Gesundheitstipp: Vasektomie – dauerhafte Verhütung für Männer

Was ist eine Vasektomie?
Die Vasektomie ist ein kleiner chirurgischer Eingriff mit dem Ziel, den Mann dauerhaft unfruchtbar zu machen. Der Eingriff kann ambulant durchgeführt werden. Dabei werden die Samenleiter – in der Regel zwei – im Samenstrang freigelegt, durchtrennt und abgebunden. «Damit können die Spermien nicht mehr der Samenflüssigkeit beigemischt werden», erklärt Dr. med. Leutrim Zahiti.
Nach der Operation
Auch nach der Operation ist weiterhin Vorsicht geboten. Wichtig zu beachten ist, dass Männer nach einer Vasektomie zunächst noch fruchtbar sind und weiterhin verhüten müssen. Denn nach den vorherigen Samenergüssen befinden sich in den Samenwegen meist noch lebendige, bewegliche Spermien. «Nach etwa 40 bis 60 Samenergüssen können im Samenerguss in der Regel keine Spermien mehr nachgewiesen werden», so Zahiti.
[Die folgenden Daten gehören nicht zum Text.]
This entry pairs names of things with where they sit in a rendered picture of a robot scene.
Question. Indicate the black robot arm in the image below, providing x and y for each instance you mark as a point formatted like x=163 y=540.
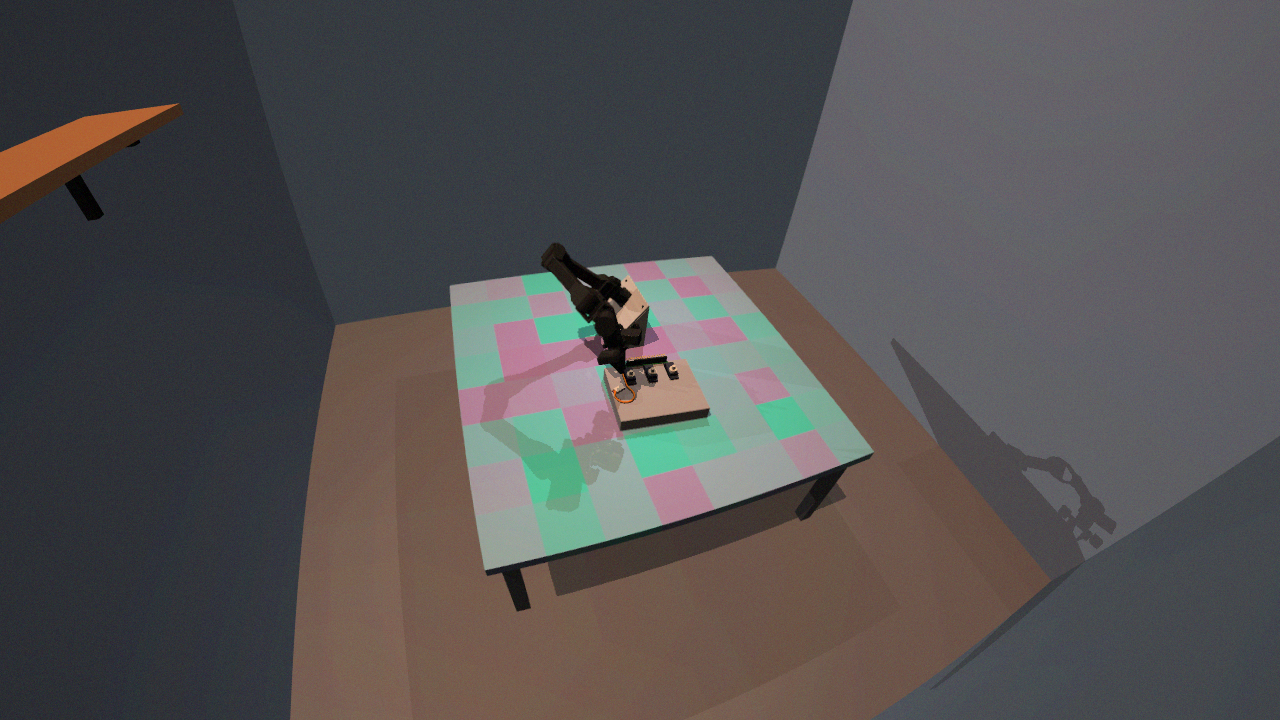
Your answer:
x=592 y=301

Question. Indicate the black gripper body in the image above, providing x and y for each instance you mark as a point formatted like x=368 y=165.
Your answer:
x=613 y=354

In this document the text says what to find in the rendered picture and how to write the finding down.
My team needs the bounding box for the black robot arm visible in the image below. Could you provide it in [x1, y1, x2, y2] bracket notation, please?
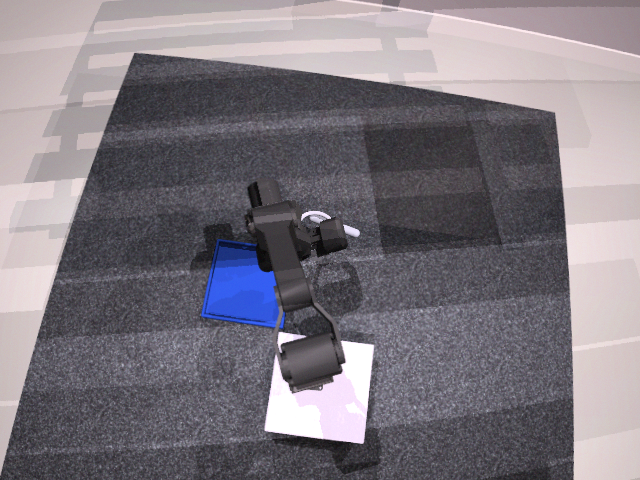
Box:
[244, 176, 346, 394]

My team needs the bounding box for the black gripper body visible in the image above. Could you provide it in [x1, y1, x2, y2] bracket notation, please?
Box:
[255, 217, 348, 273]

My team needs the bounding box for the blue shallow tray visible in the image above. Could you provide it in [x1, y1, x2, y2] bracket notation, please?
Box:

Aus diesem Grund wird nach rund drei Monaten eine mikroskopische Kontrolluntersuchung durchgeführt.
Gut zu wissen
Auch nach dem Eingriff funktioniert alles wie gewohnt. Viele Männer haben Sorge, dass eine Vasektomie einen negativen Einfluss auf das Lustempfinden und die sexuelle Aktivität haben könnte. «Die Vasektomie hat keine negativen Auswirkungen auf sexueller Ebene», beruhigt Zahiti. «Die Hodenfunktion bleibt erhalten, und Testosteron wird weiterhin gebildet.»
Testosteron ist entscheidend für das Lustempfinden und die sexuelle Aktivität. Die weiterhin im Hoden gebildeten Spermien werden wieder abgebaut. Da sie nur rund ein Prozent des Samenergusses ausmachen, ist keine Veränderung erkennbar.